> ASSIGNMENT: Print the data exactly as written, line for line, and leave its pictures behind.

> INFORMATION PROVIDED:
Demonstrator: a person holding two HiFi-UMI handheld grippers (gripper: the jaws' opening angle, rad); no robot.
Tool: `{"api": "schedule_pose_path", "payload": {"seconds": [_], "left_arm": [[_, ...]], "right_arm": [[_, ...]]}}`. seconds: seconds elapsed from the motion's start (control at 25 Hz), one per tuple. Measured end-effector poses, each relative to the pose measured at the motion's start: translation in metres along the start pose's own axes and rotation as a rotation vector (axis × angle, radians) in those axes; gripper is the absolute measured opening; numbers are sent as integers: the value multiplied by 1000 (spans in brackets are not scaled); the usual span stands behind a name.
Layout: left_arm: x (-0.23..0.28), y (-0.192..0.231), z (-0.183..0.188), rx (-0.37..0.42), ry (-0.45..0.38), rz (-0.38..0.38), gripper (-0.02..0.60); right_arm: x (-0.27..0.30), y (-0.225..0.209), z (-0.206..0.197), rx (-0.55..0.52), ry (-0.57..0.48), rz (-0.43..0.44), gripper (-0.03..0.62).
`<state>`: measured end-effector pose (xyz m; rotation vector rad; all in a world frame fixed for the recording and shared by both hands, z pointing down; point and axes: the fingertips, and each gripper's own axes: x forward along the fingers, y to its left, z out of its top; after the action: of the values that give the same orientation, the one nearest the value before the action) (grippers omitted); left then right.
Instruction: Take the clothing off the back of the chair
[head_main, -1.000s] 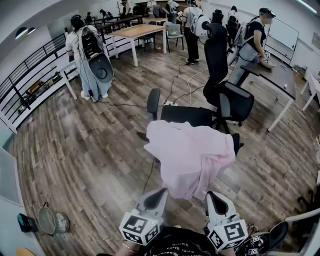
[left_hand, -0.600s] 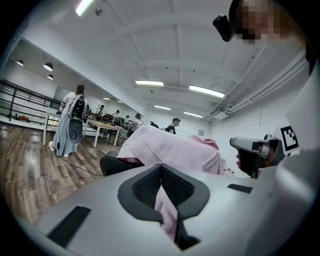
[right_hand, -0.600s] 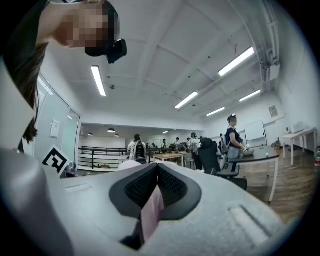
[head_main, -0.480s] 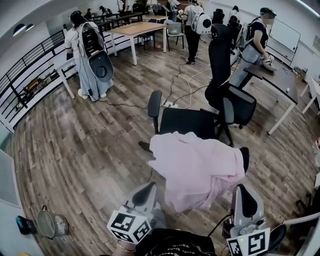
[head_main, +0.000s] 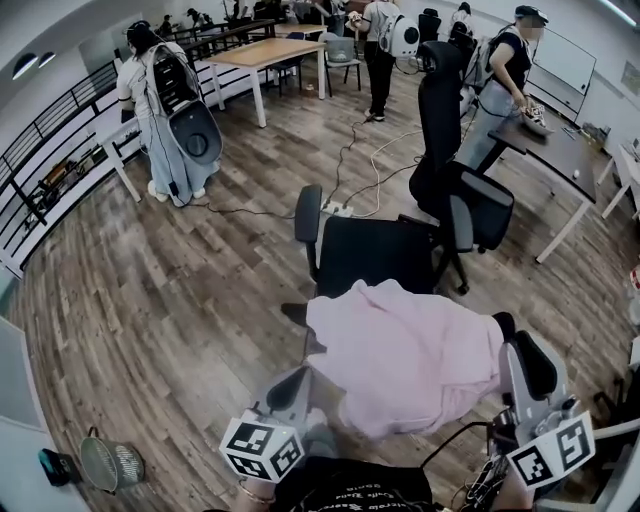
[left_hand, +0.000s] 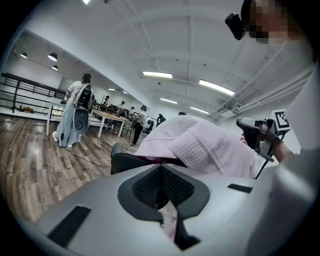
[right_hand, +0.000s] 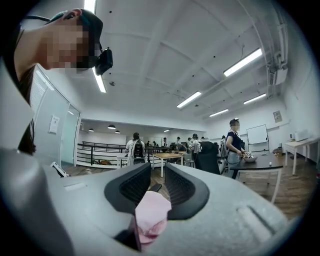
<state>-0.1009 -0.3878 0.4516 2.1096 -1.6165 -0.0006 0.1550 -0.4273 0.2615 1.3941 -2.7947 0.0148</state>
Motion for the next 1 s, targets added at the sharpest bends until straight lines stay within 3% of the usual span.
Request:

> ANSWER TO THE PROBLEM:
Demonstrator: a person holding two HiFi-UMI handheld grippers (gripper: the jaws' opening angle, rad); no robot.
Tool: `{"api": "schedule_pose_path", "payload": {"seconds": [_], "left_arm": [[_, ...]], "right_arm": [[_, ...]]}}`. seconds: seconds elapsed from the motion's start (control at 25 Hz), one per tuple. Measured end-effector poses, each relative to the pose measured at the motion's start: translation in metres along the start pose's own axes and rotation as a rotation vector (axis × angle, radians) in those axes; gripper is the absolute measured opening; numbers are sent as integers: the value multiplied by 1000 (spans in brackets are not scaled); the usual span stands behind a name.
Layout: left_arm: x (-0.23..0.28), y (-0.192..0.231), z (-0.183..0.188), rx (-0.37..0.42), ry (-0.45..0.38), rz (-0.38..0.38), gripper (-0.02..0.60); right_arm: x (-0.27..0.30), y (-0.225..0.209), z (-0.206..0.197), rx (-0.55..0.52), ry (-0.57..0.48), rz (-0.43..0.44), gripper (-0.03..0.62).
`<state>`: measured end-effector pose (xyz m; rotation vector rad; all in a world frame fixed for the recording and shared by both hands, z pointing down; point and axes: the fingertips, and each gripper's own axes: x forward along the fingers, y to its left, z out of its top; after the action: of the values that give the same orientation, the one nearest the value before the action) (grippers omitted); left then right.
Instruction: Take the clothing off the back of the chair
[head_main, -1.000s] 
[left_hand, -0.600s] 
[right_hand, -0.600s] 
[head_main, -0.480s] 
[head_main, +0.000s] 
[left_hand, +0.000s] 
[right_hand, +0.000s] 
<state>-0.1009 -0.3878 0.4516 2.1096 -1.6165 -0.0006 0.1550 -0.4273 0.2615 1.3941 -2.7947 0.0148</state>
Motion for the next 1 s, targets added at the sharpest bends until straight lines stay within 3% of the usual span.
Request:

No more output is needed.